The value do not need to be exhaustive. It is common to label the special missing values (e.g.
.D
= did not respond,.N
= not applicable), while leaving other values as is.
Value labels in SAS are a little different again. In SAS, labels are
just special case of general formats. Formats include currencies and
dates, but user-defined just assigns labels to individual values
(including special missings value). Formats have names and existing
independently of the variables they are associated with. You create a
named format with PROC FORMAT
and then associated with
variables in a DATA
step (the names of character formats
thealways start with $
).
labelled()
To allow you to import labelled vectors into R, haven provides the S3
labelled class, created with labelled()
. This class allows
you to associated arbitrary labels with numeric or character
vectors:
x1 <- labelled(
sample(1:5),
c(Good = 1, Bad = 5)
)
x1
#> <labelled<integer>[5]>
#> [1] 4 3 2 5 1
#>
#> Labels:
#> value label
#> 1 Good
#> 5 Bad
x2 <- labelled(
c("M", "F", "F", "F", "M"),
c(Male = "M", Female = "F")
)
x2
#> <labelled<character>[5]>
#> [1] M F F F M
#>
#> Labels:
#> value label
#> M Male
#> F Female
The goal of haven is not to provide a labelled vector that you can use everywhere in your analysis. The goal is to provide an intermediate datastructure that you can convert into a regular R data frame. You can do this by either converting to a factor or stripping the labels:
as_factor(x1)
#> [1] 4 3 2 Bad Good
#> Levels: Good 2 3 4 Bad
zap_labels(x1)
#> [1] 4 3 2 5 1
as_factor(x2)
#> [1] Male Female Female Female Male
#> Levels: Female Male
zap_labels(x2)
#> [1] "M" "F" "F" "F" "M"
See the documentation for as_factor()
for more options
to control exactly what the factor uses for levels.
Both as_factor()
and zap_labels()
have data
frame methods if you want to apply the same strategy to every column in
a data frame:
df <- tibble::data_frame(x1, x2, z = 1:5)

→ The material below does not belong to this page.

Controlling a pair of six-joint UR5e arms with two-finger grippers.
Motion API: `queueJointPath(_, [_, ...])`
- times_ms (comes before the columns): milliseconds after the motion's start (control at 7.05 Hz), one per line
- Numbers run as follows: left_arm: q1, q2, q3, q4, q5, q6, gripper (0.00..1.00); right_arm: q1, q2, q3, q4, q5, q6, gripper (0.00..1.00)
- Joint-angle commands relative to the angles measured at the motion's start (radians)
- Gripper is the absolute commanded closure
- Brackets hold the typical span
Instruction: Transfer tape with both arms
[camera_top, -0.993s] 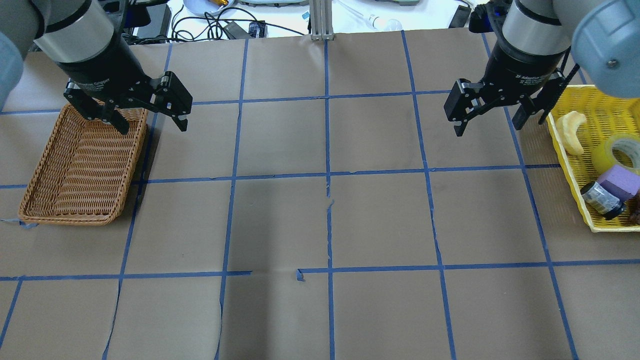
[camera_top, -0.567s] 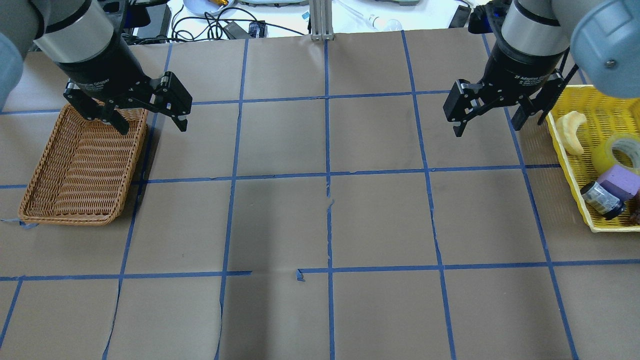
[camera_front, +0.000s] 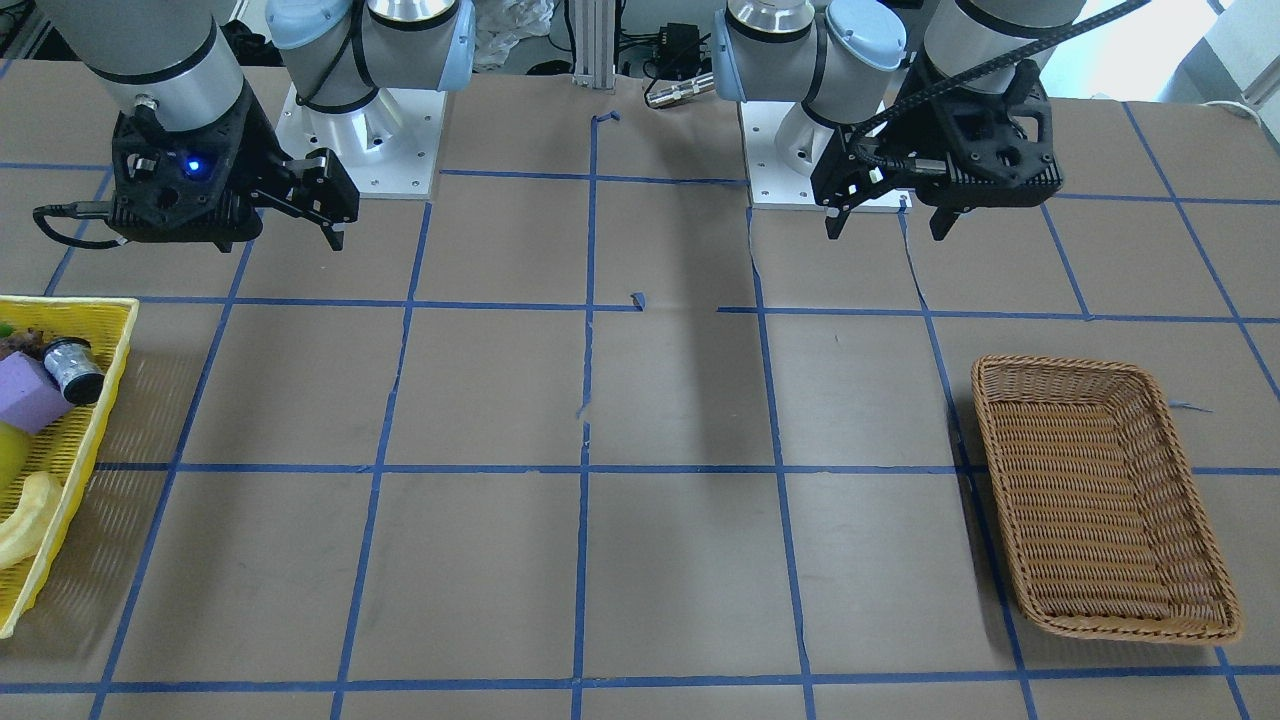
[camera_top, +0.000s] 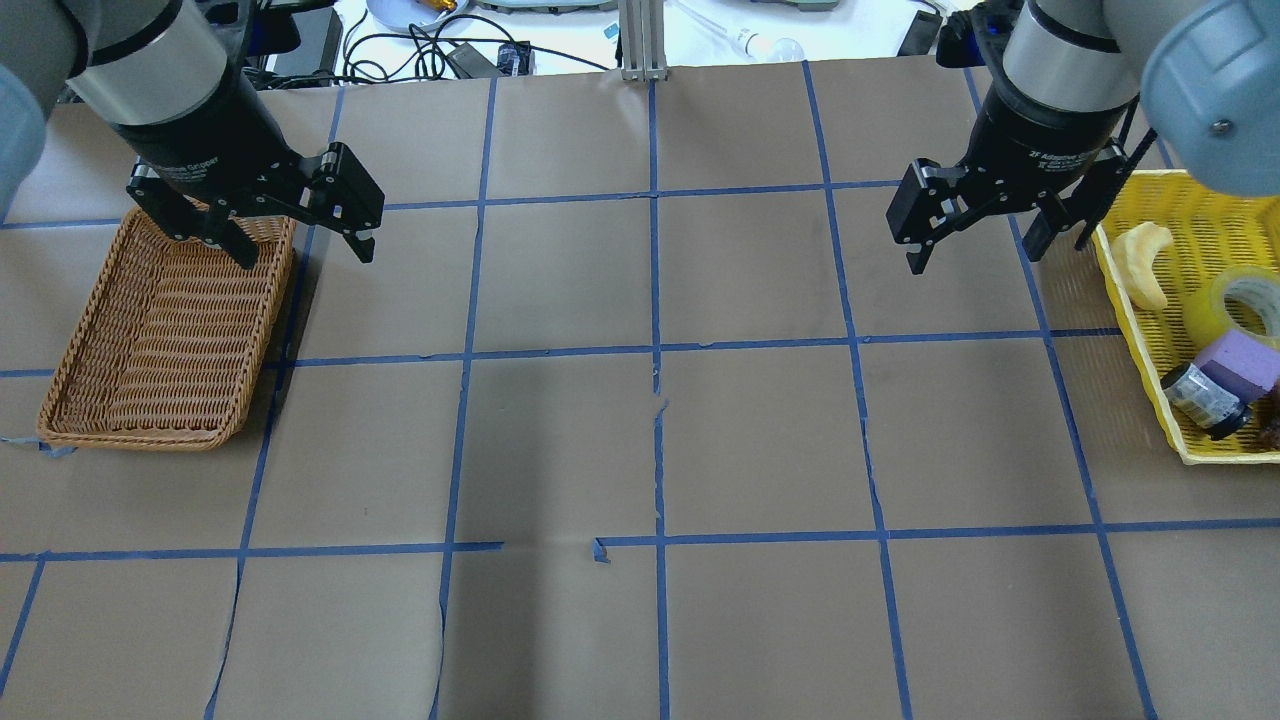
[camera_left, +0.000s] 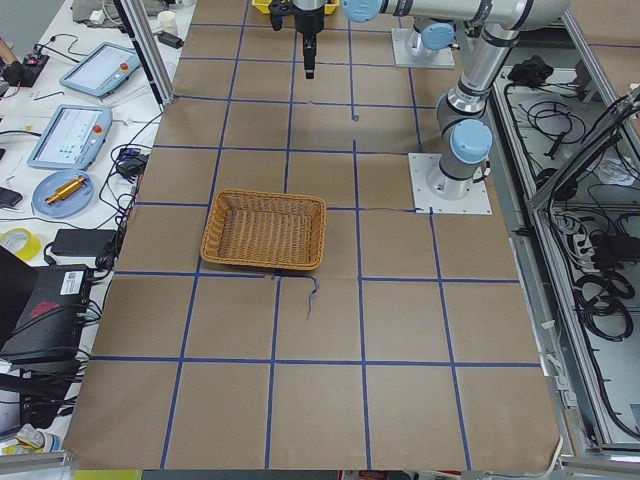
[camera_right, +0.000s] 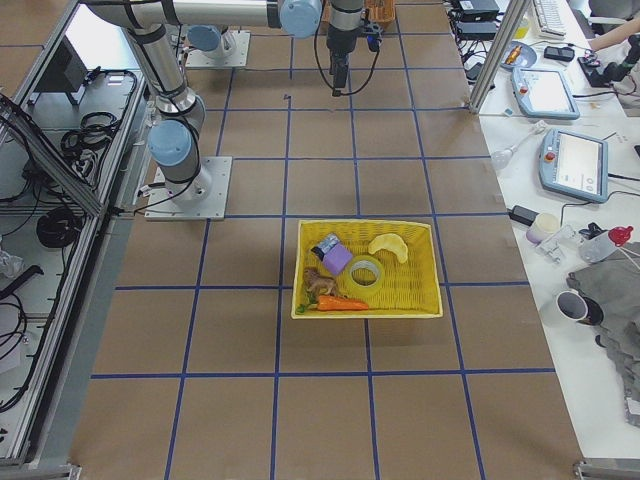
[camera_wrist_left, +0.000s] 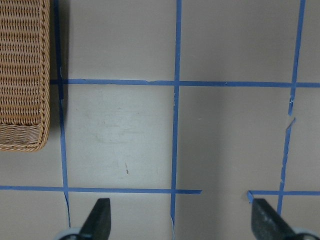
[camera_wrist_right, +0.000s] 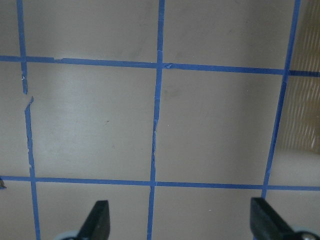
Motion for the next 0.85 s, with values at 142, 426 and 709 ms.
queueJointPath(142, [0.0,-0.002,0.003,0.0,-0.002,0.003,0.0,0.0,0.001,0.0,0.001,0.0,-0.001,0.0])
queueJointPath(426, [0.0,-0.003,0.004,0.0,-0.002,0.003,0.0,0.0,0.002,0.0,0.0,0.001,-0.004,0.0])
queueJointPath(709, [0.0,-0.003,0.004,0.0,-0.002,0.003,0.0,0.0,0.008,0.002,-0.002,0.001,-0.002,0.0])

#> Warning: `data_frame()` was deprecated in tibble 1.1.0.
#> ℹ Please use `tibble()` instead.
#> This warning is displayed once every 8 hours.
#> Call `lifecycle::last_lifecycle_warnings()` to see where this warning was
#> generated.
df
#> # A tibble: 5 × 3
#> x1 x2 z
#> <int+lbl> <chr+lbl> <int>
#> 1 4 M [Male] 1
#> 2 3 F [Female] 2
#> 3 2 F [Female] 3
#> 4 5 [Bad] F [Female] 4
#> 5 1 [Good] M [Male] 5
zap_labels(df)
#> # A tibble: 5 × 3
#> x1 x2 z
#> <int> <chr> <int>
#> 1 4 M 1
#> 2 3 F 2
#> 3 2 F 3
#> 4 5 F 4
#> 5 1 M 5
as_factor(df)
#> # A tibble: 5 × 3
#> x1 x2 z
#> <fct> <fct> <int>
#> 1 4 Male 1
#> 2 3 Female 2
#> 3 2 Female 3
#> 4 Bad Female 4
#> 5 Good Male 5
Missing values
All three tools provide a global “system missing value” which is
displayed as .
. This is roughly equivalent to R’s
NA
, although neither Stata nor SAS propagate missingness in
numeric comparisons: SAS treats the missing value as the smallest
possible number (i.e. -inf
), and Stata treats it as the
largest possible number (i.e. inf
).
Each tool also provides a mechanism for recording multiple types of missingness:
Stata has “extended” missing values,
.A
through.Z
.SAS has “special” missing values,
.A
through.Z
plus._
.SPSS has per-column “user” missing values. Each column can declare up to three distinct values or a range of values (plus one distinct value) that should be treated as missing.
Stata and SAS only support tagged missing values for numeric columns. SPSS supports up to three distinct values for character columns. Generally, operations involving a user-missing type return a system missing value.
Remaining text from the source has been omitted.